**How to complete this task**
The lines needed are those from the start of the records through the line holding "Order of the", each copied exactly.
[[ Records provided, beginning ]]
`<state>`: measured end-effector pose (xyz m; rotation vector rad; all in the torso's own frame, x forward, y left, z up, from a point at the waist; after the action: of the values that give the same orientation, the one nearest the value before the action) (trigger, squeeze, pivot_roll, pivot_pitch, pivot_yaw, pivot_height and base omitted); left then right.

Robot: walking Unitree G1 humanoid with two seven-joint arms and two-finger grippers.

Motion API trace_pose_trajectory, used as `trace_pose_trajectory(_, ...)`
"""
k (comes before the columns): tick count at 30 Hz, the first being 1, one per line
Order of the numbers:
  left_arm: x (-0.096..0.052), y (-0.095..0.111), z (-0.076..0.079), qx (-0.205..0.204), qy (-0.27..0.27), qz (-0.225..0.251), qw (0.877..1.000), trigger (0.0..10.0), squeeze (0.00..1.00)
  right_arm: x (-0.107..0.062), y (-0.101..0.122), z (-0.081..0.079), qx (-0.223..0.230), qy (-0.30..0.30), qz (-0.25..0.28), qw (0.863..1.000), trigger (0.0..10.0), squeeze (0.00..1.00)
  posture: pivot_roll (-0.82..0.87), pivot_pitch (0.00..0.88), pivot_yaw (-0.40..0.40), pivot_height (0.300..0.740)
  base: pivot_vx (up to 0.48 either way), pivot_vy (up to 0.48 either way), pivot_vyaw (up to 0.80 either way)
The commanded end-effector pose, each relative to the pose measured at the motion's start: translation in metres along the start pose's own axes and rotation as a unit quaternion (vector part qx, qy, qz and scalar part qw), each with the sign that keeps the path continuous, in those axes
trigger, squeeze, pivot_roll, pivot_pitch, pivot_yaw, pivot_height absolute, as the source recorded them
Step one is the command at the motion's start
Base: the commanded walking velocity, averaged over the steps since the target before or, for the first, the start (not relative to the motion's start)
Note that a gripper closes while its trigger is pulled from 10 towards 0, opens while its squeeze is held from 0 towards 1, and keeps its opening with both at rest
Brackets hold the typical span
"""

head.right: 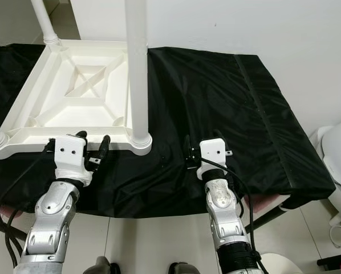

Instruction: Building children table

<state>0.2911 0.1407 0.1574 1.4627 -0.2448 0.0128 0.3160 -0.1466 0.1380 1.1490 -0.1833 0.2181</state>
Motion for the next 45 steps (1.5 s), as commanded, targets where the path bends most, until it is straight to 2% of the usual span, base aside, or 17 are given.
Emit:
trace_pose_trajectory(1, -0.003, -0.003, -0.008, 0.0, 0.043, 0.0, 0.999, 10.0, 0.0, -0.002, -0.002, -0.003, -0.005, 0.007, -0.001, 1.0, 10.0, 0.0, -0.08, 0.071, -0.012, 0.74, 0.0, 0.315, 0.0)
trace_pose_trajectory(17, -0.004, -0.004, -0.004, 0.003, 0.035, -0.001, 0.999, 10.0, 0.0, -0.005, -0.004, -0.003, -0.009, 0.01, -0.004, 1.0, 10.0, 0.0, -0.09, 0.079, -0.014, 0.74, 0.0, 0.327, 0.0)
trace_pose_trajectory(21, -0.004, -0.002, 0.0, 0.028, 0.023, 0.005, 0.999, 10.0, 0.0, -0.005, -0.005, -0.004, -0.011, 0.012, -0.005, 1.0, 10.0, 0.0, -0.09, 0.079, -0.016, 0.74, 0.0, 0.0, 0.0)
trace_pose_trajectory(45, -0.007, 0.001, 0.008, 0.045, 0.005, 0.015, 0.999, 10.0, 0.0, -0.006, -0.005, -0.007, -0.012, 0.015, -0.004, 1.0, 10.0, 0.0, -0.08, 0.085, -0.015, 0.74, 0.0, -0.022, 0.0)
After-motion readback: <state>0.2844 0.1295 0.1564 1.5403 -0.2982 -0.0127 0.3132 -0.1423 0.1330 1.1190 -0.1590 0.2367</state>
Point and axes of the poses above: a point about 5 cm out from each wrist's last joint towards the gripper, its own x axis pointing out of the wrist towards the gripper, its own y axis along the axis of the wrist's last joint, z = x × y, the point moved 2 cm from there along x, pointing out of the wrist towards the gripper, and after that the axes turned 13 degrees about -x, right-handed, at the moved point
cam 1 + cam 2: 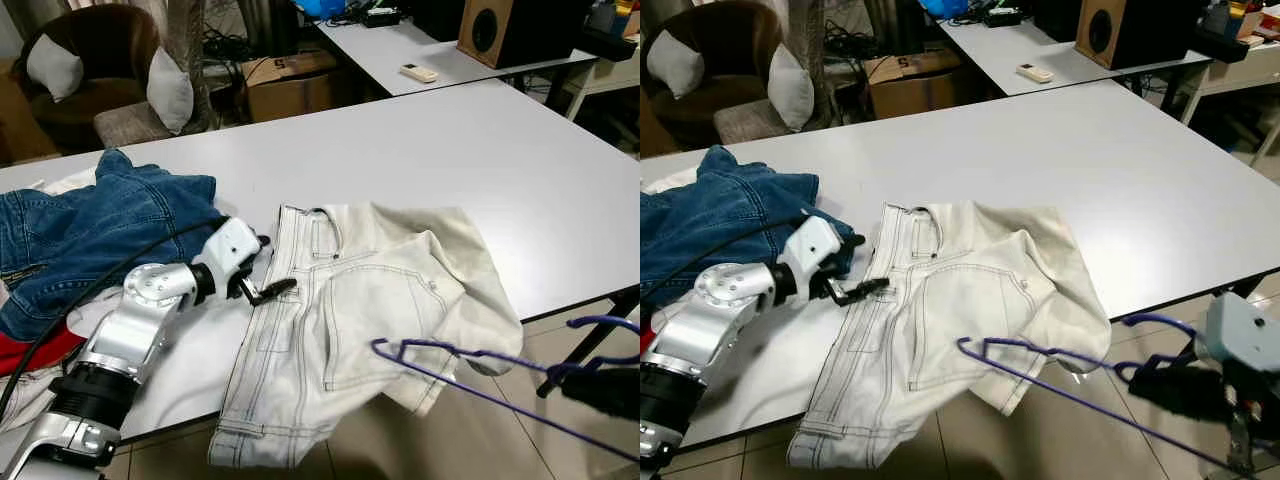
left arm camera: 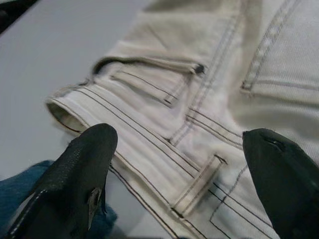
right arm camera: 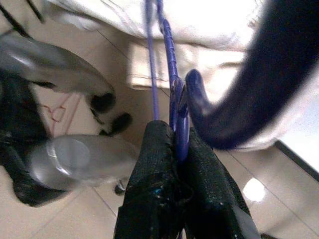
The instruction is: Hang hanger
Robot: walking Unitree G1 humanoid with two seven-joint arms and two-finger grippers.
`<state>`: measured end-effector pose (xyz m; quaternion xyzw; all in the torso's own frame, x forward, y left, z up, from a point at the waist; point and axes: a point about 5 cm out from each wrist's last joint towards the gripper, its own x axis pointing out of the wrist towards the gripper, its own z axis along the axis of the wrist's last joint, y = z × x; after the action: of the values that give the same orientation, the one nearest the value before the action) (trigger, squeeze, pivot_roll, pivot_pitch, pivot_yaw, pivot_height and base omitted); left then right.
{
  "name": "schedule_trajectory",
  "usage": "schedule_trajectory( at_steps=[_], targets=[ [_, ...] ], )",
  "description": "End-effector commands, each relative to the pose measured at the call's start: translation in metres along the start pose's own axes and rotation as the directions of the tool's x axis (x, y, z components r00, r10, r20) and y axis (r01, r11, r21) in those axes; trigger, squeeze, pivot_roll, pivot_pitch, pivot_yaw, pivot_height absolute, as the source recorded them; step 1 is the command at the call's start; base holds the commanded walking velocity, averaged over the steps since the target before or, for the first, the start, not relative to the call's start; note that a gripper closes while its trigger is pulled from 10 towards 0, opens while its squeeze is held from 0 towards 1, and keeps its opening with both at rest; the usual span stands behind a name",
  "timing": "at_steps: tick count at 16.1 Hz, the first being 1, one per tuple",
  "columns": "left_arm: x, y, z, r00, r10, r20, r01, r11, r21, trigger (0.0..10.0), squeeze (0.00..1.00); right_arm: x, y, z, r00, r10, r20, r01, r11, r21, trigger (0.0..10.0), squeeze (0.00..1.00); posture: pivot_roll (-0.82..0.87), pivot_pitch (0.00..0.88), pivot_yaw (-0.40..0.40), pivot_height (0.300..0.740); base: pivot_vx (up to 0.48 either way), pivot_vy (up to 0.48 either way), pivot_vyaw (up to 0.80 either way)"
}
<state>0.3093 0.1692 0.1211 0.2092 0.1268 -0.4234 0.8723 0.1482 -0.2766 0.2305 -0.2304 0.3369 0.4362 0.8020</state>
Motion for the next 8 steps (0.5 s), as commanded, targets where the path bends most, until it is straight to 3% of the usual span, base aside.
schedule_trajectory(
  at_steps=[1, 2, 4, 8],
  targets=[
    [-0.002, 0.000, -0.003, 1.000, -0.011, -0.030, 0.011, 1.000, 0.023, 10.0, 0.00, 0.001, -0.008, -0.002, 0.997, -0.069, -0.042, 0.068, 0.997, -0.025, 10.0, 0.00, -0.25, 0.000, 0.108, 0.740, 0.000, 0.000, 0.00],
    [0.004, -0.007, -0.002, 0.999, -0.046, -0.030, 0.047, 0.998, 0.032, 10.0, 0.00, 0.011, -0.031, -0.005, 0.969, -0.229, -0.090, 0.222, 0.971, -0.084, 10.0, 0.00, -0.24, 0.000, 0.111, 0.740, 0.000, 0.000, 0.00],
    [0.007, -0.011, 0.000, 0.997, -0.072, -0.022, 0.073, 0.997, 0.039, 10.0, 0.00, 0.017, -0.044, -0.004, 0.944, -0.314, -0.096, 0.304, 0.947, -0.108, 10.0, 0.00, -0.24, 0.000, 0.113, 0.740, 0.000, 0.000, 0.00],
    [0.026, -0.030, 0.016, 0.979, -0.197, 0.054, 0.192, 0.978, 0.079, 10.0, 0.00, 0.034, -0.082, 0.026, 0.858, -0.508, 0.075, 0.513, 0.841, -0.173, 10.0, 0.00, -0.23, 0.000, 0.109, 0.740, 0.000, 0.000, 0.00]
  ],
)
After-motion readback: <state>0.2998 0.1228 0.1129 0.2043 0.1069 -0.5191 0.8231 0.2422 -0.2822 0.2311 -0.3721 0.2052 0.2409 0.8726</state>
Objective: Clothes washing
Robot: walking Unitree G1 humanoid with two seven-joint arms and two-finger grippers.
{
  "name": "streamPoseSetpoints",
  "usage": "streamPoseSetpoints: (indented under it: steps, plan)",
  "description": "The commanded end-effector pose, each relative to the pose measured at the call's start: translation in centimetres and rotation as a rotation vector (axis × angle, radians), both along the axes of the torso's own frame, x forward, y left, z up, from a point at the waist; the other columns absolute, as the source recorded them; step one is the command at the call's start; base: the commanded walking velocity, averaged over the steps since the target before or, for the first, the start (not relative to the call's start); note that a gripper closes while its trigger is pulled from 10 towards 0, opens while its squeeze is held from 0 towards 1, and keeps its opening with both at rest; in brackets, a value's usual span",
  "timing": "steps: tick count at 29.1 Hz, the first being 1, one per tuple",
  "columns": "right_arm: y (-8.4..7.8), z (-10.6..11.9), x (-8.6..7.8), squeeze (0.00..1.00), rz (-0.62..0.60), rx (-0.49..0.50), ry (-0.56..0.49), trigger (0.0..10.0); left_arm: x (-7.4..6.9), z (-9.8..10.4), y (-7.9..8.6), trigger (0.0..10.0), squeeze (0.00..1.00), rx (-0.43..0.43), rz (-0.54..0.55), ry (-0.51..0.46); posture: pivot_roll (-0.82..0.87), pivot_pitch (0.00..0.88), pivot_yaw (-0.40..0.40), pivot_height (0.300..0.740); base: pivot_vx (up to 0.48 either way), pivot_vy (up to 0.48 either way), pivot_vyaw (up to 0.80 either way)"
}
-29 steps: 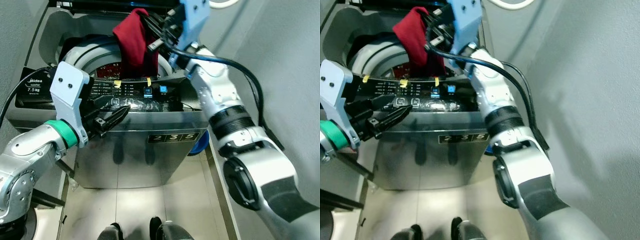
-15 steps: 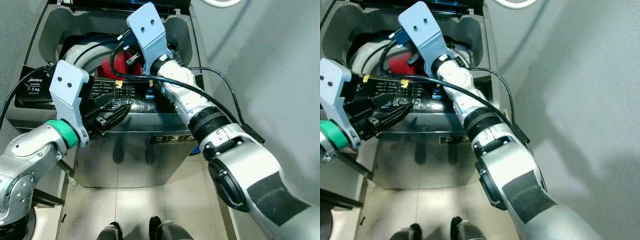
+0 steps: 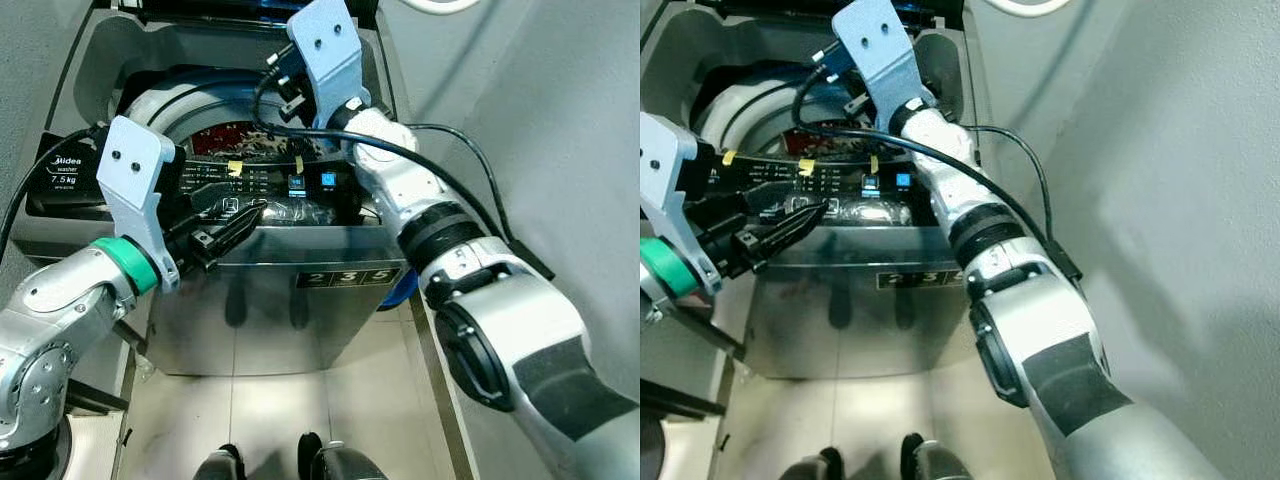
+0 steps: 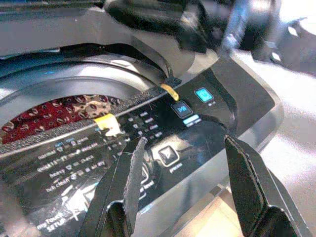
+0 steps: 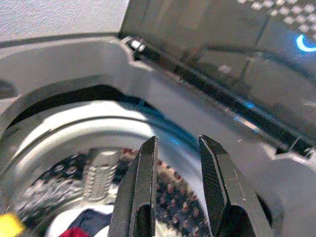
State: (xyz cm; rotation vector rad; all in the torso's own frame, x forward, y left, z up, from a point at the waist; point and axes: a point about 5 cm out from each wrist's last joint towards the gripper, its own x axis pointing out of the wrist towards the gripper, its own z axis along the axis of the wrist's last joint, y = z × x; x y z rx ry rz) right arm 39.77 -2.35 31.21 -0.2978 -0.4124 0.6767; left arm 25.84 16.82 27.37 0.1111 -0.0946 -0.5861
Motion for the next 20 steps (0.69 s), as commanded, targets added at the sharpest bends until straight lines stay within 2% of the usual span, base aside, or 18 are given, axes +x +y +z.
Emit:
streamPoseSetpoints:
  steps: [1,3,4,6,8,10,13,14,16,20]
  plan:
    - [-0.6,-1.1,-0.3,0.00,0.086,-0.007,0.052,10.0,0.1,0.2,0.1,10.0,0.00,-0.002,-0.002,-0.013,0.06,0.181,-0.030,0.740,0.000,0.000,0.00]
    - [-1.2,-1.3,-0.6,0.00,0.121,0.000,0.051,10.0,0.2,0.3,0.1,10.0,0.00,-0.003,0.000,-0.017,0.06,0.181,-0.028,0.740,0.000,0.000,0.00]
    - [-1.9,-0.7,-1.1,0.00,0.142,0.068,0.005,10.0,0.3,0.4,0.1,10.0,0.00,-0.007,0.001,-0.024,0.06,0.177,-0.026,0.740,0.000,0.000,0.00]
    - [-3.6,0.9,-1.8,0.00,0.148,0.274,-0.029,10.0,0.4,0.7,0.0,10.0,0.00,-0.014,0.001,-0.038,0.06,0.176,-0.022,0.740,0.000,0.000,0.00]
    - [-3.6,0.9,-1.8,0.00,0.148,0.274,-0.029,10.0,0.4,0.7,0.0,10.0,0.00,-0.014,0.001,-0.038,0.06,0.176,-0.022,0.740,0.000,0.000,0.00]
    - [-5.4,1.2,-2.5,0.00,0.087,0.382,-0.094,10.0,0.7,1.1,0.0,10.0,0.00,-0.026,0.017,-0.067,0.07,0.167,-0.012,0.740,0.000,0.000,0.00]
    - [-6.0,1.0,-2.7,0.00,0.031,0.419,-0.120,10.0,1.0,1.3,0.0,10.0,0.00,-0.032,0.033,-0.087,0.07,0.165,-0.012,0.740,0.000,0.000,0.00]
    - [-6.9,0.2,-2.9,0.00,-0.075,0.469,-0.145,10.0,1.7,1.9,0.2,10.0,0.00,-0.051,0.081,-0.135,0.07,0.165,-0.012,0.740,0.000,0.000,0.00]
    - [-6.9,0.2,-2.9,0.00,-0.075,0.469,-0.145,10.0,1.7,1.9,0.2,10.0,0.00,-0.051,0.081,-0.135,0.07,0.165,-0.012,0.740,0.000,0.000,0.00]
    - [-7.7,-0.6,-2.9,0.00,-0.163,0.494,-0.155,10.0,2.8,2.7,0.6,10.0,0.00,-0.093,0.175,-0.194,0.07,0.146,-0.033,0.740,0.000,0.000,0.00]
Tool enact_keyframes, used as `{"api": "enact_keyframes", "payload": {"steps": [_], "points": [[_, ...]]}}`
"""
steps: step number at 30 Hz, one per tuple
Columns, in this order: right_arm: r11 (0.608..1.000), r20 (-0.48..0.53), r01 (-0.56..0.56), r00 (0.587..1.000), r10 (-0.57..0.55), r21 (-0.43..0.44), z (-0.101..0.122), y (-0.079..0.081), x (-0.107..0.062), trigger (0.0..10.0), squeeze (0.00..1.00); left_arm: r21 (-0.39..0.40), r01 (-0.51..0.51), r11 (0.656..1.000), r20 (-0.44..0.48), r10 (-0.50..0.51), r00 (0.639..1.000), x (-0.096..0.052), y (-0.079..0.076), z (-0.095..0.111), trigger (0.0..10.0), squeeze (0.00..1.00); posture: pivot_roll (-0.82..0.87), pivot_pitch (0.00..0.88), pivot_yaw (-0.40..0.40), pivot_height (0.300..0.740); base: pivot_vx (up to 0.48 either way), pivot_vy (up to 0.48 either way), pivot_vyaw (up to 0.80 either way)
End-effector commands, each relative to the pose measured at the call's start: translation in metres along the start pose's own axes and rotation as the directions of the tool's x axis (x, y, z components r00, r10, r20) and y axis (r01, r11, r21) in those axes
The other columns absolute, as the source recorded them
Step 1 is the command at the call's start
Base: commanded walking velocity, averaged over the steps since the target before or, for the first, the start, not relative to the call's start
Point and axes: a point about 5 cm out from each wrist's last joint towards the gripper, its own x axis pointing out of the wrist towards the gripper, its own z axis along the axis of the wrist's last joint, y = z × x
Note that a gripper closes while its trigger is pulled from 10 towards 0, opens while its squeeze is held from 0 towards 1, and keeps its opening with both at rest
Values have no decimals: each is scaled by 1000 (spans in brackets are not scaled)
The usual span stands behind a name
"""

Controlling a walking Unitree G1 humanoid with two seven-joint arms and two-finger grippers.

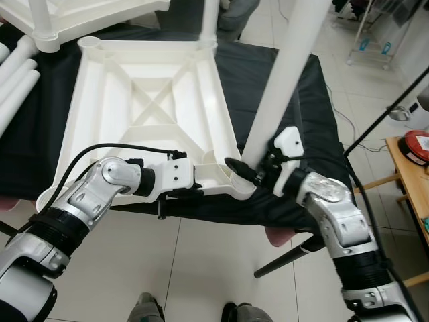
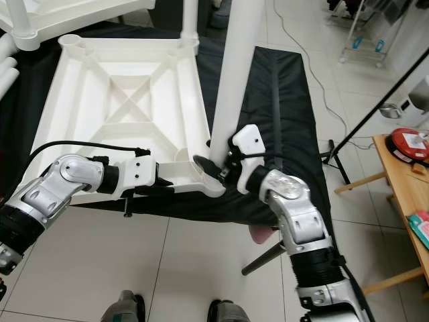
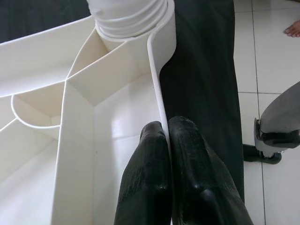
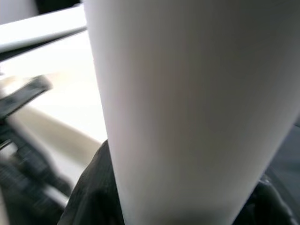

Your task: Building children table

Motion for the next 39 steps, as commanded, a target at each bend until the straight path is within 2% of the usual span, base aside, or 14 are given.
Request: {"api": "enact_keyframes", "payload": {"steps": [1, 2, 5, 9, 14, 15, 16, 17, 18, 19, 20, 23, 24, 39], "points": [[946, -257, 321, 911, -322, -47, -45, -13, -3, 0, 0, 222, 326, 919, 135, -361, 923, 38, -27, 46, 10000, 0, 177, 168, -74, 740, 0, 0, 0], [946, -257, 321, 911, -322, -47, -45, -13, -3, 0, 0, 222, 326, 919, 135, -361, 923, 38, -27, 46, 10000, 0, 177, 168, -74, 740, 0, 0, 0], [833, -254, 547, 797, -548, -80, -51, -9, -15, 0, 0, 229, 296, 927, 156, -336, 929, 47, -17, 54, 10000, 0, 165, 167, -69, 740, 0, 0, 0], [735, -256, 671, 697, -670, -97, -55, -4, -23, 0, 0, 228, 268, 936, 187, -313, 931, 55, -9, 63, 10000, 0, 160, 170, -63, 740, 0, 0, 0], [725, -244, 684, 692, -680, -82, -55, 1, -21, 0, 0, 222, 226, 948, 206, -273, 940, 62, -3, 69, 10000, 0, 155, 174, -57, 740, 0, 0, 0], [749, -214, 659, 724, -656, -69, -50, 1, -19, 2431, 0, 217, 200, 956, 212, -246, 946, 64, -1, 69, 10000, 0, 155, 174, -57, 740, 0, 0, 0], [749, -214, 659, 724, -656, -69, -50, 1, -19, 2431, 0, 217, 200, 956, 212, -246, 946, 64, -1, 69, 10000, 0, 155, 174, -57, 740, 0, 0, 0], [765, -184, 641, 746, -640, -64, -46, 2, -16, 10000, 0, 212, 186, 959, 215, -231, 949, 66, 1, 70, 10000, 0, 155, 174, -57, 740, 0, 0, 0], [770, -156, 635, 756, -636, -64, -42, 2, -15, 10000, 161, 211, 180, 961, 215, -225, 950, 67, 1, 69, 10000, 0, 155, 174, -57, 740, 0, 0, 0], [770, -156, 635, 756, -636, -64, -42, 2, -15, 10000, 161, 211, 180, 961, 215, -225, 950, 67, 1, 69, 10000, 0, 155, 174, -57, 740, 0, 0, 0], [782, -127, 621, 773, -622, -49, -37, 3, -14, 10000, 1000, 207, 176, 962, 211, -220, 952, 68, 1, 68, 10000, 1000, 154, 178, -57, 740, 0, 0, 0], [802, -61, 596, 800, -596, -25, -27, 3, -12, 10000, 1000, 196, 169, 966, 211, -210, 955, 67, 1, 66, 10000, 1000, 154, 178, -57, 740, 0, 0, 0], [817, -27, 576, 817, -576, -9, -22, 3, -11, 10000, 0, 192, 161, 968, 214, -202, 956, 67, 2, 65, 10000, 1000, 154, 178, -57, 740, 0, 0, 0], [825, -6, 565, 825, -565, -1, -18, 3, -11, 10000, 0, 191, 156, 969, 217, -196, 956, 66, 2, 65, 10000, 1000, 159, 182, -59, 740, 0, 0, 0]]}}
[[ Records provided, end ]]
**The answer**
`<state>`: measured end-effector pose (xyz m; rotation vector rad; all in the torso's own frame, x forward, y left, z up, from a point at the waist; after the action: of the values that give the same orientation, the one nearest the value before the action) (trigger, squeeze, pivot_roll, pivot_pitch, pivot_yaw, pivot_height and base omitted); left then right.

Robot: walking Unitree G1 humanoid with two seven-joint arms and two-finger grippers.

Motion API trace_pose_trajectory, used as `trace_pose_trajectory(_, ...)`
"""
k (comes before the columns): tick count at 30 Hz, the first being 1, one per line
Order of the numbers:

What needed an answer now has one.